CUDA — High-Level Guide

10 min readOct 5, 2021

What should you expect from this post?

This post won’t teach you how to code in CUDA. In order to code in CUDA, first, we have to acquire the skill set of how to approach a problem in a GPU setting. Think of it like this, without structuring the algorithm, we can’t even begin to code. This post aims to provide you with the necessary GPU-mindset to approach a problem, then construct an algorithm for it.

The Fundamental GPU Vision

The best way to compare GPU to a CPU is by comparing a sports car with a bus. A sports car can go much faster than a bus, but can carry much fewer passengers in it. If we were to carry too many passengers for a sports car, carrying this many passengers with a Bus can be faster. Since the sports car would have to carry these passengers in multiple iterations, whereas the bus can carry all of them in a single trip.

When to use GPU?

Say we have a big problem, chunked into parallelizable smaller pieces. Let’s refer to the count of the pieces with piece_count.

Both GPU and CPU can handle some work in parallel. Let’s refer to their maximum worker counts by GPU_worker_count and CPU_worker_count. And yes, worker is roughly a thread in this case (there will be exceptions, that is why it is roughly).

But GPU’s speed and CPU’s speed do differ. Let’s define CPU_worker_speedand GPU_worker_speed as well, these will correspond to how fast they can run a single worker. Now, we can establish an equation as the following:

CPU_max_worker_count = min(piece_count, CPU_worker_count)

GPU_max_worker_count = min(piece_count, GPU_worker_count)

Now, recalling basic logic:

The more workers you have, the faster the job will get done
The faster your workers work, the faster the job will get done

CPU_performance = (CPU_max_worker_count) * (CPU_worker_speed)

GPU_performance = (GPU_max_worker_count) * (GPU_worker_speed)

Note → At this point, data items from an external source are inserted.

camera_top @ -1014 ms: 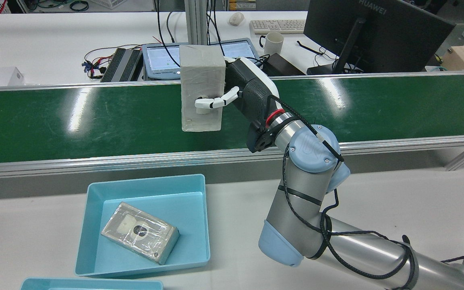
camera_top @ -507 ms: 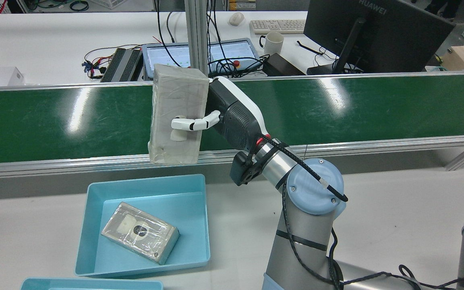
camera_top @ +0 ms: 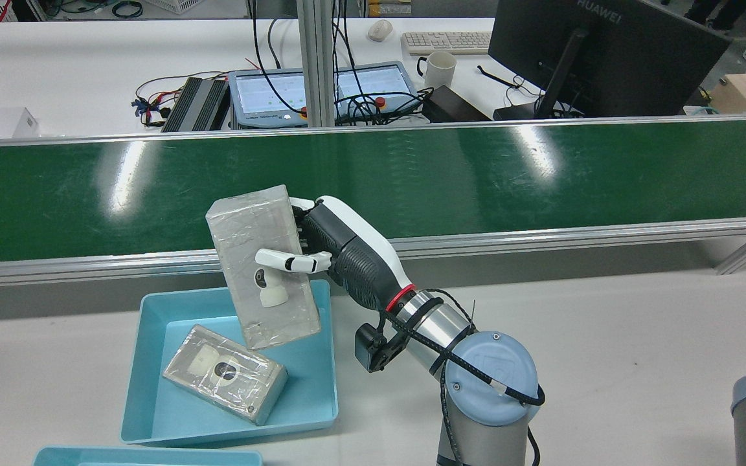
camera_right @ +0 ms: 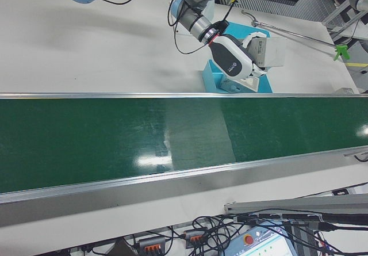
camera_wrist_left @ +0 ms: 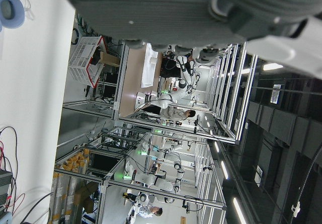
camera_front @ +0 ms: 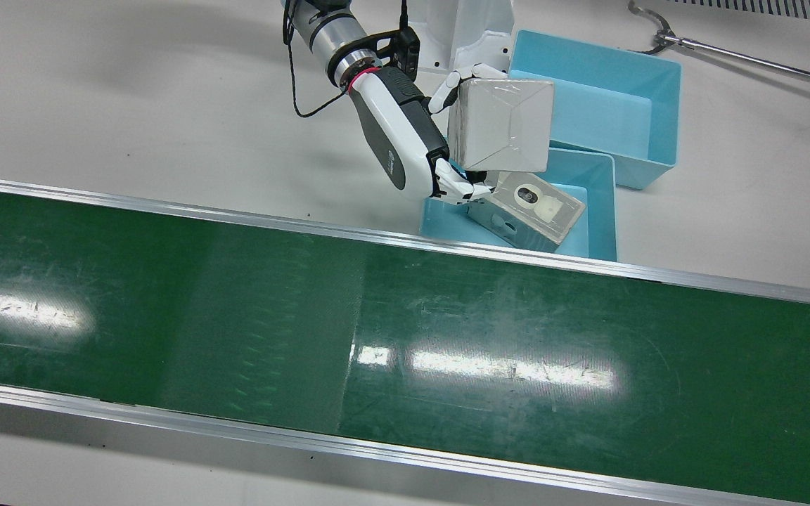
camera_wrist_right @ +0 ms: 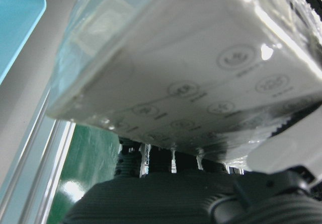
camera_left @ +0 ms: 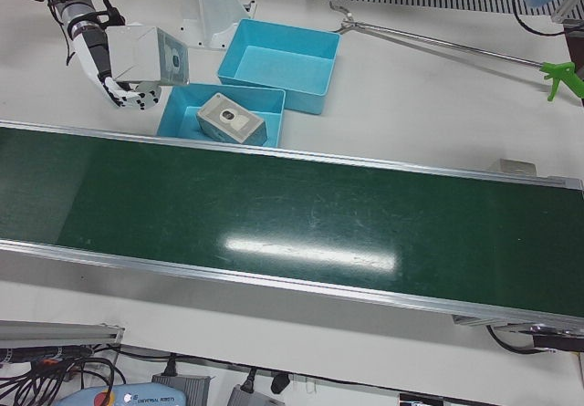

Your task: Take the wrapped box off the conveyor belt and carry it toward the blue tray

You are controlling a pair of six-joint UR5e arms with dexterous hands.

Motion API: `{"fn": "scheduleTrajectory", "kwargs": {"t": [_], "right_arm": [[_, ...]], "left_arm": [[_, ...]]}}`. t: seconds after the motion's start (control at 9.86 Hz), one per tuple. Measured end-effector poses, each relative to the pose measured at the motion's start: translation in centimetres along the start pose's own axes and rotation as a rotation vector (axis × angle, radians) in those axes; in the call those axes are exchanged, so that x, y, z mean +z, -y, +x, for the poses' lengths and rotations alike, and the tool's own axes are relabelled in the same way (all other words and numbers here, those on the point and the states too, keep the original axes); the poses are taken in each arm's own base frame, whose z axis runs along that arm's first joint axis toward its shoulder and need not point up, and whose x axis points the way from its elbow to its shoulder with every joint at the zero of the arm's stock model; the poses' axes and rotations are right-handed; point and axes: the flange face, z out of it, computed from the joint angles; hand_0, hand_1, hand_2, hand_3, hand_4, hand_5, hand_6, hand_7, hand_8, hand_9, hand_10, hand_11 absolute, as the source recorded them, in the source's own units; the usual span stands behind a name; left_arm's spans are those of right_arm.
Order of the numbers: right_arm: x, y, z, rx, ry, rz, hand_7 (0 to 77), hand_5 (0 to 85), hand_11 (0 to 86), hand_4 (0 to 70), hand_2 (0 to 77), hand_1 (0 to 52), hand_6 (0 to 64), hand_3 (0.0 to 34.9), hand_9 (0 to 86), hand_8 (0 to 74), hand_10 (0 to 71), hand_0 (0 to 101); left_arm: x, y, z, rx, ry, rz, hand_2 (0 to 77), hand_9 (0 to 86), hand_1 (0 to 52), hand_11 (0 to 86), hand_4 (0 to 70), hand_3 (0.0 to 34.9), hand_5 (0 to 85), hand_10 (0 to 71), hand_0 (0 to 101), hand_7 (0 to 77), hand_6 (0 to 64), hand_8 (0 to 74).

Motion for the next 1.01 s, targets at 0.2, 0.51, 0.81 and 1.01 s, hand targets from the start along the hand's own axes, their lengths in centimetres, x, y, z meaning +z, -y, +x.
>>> {"fn": "scheduleTrajectory", "kwargs": {"t": [0.2, 0.51, 0.81, 1.01], "right_arm": [[-0.5, 0.0, 1.0, 0.003, -0.02, -0.001, 54.0, 50.7, 41.5, 11.5, 36.0, 1.6, 41.5, 0.0, 62.2, 44.7, 32.7, 47], [-0.9, -0.8, 2.5, 0.016, -0.052, -0.015, 46.4, 14.7, 12.0, 0.5, 28.4, 9.8, 28.4, 10.7, 28.4, 6.5, 0.0, 34], [-1.0, -1.0, 2.9, 0.021, -0.065, -0.023, 26.7, 0.5, 1.6, 2.2, 14.2, 2.2, 1.6, 11.6, 1.6, 0.0, 0.0, 37], [-1.1, -1.1, 2.5, 0.029, -0.061, -0.025, 12.0, 0.5, 1.6, 2.2, 4.9, 2.2, 0.0, 10.7, 1.6, 0.0, 0.0, 37]], "left_arm": [[0.0, 0.0, 0.0, 0.0, 0.0, 0.0, 1.1, 0.5, 0.0, 0.5, 0.0, 0.0, 0.5, 0.5, 0, 0.5, 0.5, 0.5], [0.0, 0.0, 0.0, 0.0, 0.0, 0.0, 1.1, 0.5, 0.0, 0.5, 0.0, 0.0, 0.5, 0.0, 0, 0.5, 0.5, 0.5], [0.0, 0.0, 0.0, 0.0, 0.0, 0.0, 0.5, 0.5, 0.0, 0.5, 0.0, 0.0, 0.5, 0.5, 0, 0.5, 0.5, 0.5], [0.0, 0.0, 0.0, 0.0, 0.0, 0.0, 1.1, 0.5, 0.0, 0.5, 0.0, 0.0, 0.5, 0.5, 0, 0.5, 0.5, 0.5]]}}
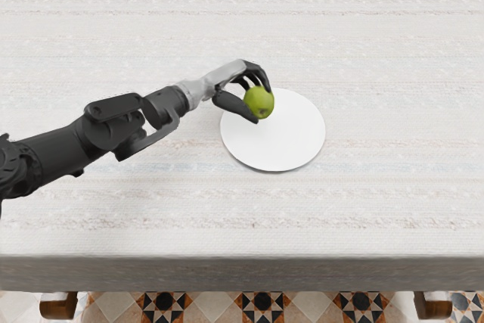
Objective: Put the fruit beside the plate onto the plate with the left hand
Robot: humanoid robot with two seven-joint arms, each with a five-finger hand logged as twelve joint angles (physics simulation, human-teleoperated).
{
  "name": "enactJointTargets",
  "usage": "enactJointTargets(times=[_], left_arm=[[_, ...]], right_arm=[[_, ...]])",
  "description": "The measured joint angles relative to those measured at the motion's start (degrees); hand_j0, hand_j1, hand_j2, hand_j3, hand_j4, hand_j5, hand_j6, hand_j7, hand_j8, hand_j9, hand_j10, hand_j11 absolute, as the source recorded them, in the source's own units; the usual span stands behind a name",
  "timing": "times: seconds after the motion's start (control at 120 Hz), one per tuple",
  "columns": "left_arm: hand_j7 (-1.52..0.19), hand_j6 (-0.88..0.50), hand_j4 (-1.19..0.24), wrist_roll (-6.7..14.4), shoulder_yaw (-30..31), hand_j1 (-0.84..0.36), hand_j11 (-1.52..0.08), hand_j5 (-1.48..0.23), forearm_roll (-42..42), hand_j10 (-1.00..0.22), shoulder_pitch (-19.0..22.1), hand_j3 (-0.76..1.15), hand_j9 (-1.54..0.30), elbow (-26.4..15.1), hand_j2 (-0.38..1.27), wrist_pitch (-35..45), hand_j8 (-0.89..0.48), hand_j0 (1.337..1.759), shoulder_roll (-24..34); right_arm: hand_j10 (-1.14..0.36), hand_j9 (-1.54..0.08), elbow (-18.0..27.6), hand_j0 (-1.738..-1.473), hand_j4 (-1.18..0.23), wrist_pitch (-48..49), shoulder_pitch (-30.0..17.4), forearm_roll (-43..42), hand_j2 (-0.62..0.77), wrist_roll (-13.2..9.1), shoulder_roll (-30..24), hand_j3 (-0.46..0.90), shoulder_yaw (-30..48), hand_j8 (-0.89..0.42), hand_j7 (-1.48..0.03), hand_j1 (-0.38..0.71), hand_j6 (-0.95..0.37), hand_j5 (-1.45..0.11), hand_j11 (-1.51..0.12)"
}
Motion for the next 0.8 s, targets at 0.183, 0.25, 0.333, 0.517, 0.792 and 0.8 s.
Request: enactJointTargets(times=[0.183,0.25,0.333,0.517,0.792,0.8], left_arm=[[-0.9,-0.43,-0.65,0.0,0.1,-0.3,-0.88,-0.92,3.9,-0.65,1.1,0.0,-0.88,-1.0,0.6,0.1,-0.45,1.658,0.0],[-0.88,-0.41,-0.64,0.0,-0.1,-0.28,-0.87,-0.9,4.3,-0.63,1.1,0.0,-0.87,-0.9,0.52,0.1,-0.44,1.657,0.0],[-0.73,-0.39,-0.54,0.0,-1.6,-0.2,-0.72,-0.75,4.4,-0.53,1.2,0.0,-0.72,-0.8,0.38,0.2,-0.4,1.658,0.0],[-0.32,-0.17,-0.24,0.0,-6.3,0.11,-0.31,-0.32,4.0,-0.23,3.1,0.0,-0.31,-0.8,0.16,0.1,-0.18,1.658,0.0],[-0.1,-0.06,-0.08,0.0,-20.5,0.27,-0.1,-0.1,2.6,-0.08,7.8,0.0,-0.1,0.6,0.05,0.1,-0.06,1.658,0.0],[-0.1,-0.06,-0.07,0.0,-20.6,0.27,-0.1,-0.1,2.5,-0.07,7.8,0.0,-0.1,0.8,0.04,0.0,-0.06,1.658,0.0]], right_arm=[[0.0,0.0,0.0,-1.658,0.0,0.0,0.1,0.0,0.0,0.0,0.0,0.0,0.0,0.0,0.0,-0.35,0.0,0.0,0.0],[0.0,0.0,0.0,-1.658,0.0,0.0,0.1,0.0,0.0,0.0,0.0,0.0,0.0,0.0,0.0,-0.35,0.0,0.0,0.0],[0.0,0.0,0.0,-1.658,0.0,0.0,0.1,0.0,0.0,0.0,0.0,0.0,0.0,0.0,0.0,-0.35,0.0,0.0,0.0],[0.0,0.0,0.0,-1.658,0.0,0.0,0.1,0.1,0.0,0.0,0.0,0.0,0.0,0.0,0.0,-0.35,0.0,0.0,0.0],[0.0,0.0,0.0,-1.658,0.0,0.0,0.1,0.0,0.0,0.0,0.0,0.0,0.0,0.0,0.0,-0.35,0.0,0.0,0.0],[0.0,0.0,0.0,-1.658,0.0,0.0,0.1,0.0,0.0,0.0,0.0,0.0,0.0,0.0,0.0,-0.35,0.0,0.0,0.0]])
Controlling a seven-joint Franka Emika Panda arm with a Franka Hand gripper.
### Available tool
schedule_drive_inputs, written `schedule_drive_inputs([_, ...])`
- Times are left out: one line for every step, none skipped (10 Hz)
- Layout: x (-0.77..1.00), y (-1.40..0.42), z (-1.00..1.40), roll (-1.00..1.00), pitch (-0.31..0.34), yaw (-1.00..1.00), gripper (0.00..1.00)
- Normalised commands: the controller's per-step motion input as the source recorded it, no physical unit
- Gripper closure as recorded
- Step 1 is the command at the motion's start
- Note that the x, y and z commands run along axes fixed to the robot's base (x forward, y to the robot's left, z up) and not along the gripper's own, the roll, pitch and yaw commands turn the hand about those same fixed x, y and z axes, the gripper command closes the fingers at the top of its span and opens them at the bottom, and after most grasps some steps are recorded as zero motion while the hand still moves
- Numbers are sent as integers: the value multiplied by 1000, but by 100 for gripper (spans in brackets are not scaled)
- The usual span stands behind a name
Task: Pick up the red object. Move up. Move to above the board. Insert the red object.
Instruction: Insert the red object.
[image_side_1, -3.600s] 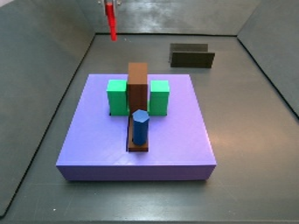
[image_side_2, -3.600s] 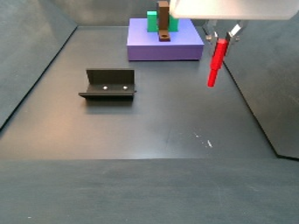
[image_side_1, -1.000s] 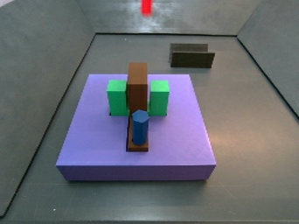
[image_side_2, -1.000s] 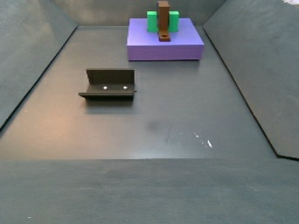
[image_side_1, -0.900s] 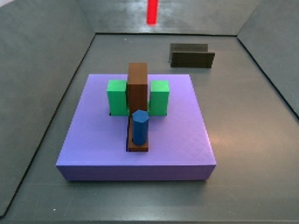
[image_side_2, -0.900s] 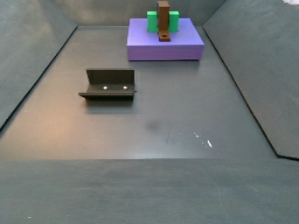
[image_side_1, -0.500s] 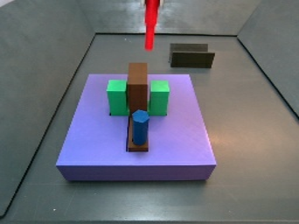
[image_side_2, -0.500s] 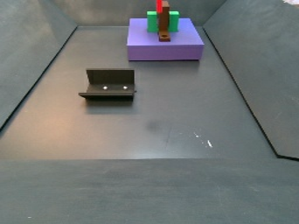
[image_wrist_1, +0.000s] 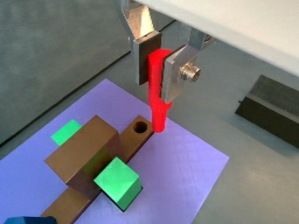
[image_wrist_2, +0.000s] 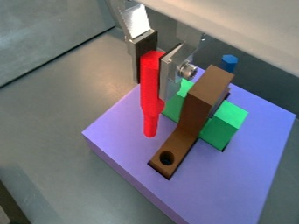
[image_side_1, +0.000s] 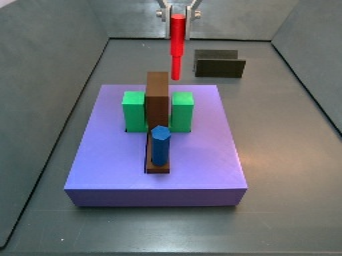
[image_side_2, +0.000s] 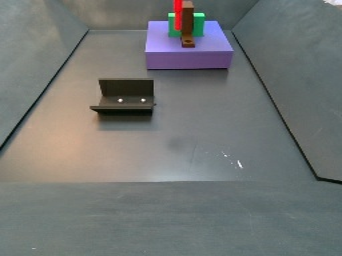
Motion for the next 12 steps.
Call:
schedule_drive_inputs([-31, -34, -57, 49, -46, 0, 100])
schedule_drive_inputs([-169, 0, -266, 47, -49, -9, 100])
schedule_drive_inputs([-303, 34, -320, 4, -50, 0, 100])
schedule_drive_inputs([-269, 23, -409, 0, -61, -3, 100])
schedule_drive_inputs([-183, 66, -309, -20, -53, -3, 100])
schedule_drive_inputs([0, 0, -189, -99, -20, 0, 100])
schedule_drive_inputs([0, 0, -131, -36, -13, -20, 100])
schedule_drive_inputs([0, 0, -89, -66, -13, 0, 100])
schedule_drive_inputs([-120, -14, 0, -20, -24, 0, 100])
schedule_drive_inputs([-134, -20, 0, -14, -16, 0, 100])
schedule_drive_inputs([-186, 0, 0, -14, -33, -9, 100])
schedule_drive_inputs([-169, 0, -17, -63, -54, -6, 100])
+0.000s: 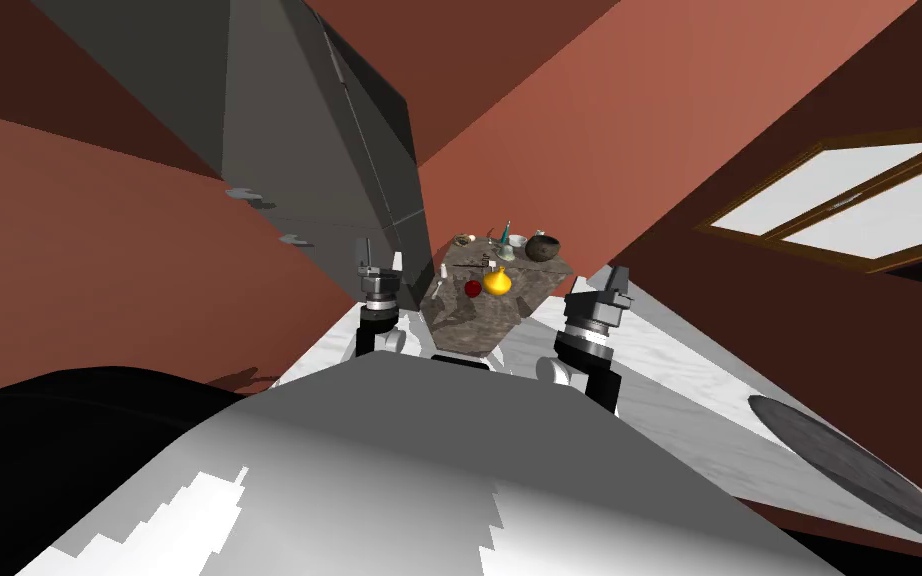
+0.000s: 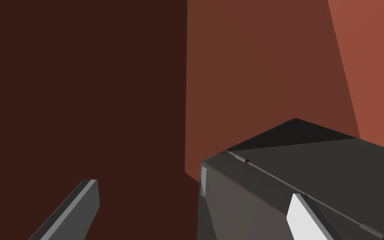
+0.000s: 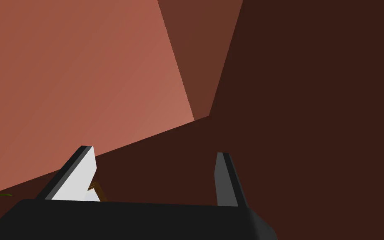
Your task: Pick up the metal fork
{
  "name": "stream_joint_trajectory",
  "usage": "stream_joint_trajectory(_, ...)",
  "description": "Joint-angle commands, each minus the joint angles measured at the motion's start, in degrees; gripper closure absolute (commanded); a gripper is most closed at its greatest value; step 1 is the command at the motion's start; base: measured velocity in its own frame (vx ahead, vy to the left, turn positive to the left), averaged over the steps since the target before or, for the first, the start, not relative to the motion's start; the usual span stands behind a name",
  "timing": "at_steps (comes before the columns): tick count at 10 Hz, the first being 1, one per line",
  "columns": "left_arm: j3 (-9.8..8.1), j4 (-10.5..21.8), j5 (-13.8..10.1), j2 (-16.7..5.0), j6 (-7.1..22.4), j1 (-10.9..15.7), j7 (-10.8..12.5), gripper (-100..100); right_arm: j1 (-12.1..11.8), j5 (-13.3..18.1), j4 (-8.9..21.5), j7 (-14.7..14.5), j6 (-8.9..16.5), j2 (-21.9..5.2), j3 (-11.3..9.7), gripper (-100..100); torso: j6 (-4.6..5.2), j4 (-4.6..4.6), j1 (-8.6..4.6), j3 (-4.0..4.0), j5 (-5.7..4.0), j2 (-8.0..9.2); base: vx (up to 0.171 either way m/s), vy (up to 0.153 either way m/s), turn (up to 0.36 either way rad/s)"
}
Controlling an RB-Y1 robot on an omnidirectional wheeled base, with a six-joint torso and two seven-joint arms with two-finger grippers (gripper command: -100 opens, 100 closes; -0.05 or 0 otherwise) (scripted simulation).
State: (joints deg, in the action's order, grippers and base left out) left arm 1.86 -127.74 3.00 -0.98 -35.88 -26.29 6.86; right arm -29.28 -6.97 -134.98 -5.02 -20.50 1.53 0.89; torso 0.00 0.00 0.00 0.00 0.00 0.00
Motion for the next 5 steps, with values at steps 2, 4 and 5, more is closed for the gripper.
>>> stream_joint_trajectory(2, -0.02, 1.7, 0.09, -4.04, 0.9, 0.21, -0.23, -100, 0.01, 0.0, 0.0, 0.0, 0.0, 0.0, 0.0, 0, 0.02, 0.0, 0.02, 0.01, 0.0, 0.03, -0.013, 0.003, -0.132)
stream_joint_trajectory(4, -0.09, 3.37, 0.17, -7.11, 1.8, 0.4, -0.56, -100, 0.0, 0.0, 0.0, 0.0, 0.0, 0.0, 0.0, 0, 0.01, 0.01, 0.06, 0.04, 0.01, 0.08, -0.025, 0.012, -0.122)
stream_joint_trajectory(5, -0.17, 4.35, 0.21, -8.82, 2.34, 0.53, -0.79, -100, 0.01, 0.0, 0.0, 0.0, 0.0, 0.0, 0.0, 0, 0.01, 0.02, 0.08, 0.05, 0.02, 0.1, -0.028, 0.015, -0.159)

By comparing GPU_performance to CPU_performance, we can select the greater one, and that processing unit will be faster. As one can see, the size of the work itself, and its structure for parallelism/dependencies have a huge impact on the decision. These shortcut equations can be verified with the longer equation format:

GPU Programming In A Nutshell

Threads have ID’s in GPU. To tell which work goes to which thread, we are not writing copies of the same code, nor we do not send the work to threads. The same code will be run by each thread in GPU programming. However, each thread will replace the threadID in the code, with its own ID. So, to distribute work amongst threads, we have to structure our work accordingly. For example, say we want to increment a vector's each element by 1. The corresponding GPU code will be:

vector[threadID] += 1

Whether the code is for parallelism purposes or not, it will be run by each thread!

This is very important, since print statements for debugging purposes will also be printed thousands of times. If we want to execute a command via a single GPU thread, we can do it like this:

if threadID == 0 {
	print("Hey, I'm thread 0);
}

So, this code will be run by the other threads as well, but other threads will not go into the if statement, since their threadIDs will differ from 0.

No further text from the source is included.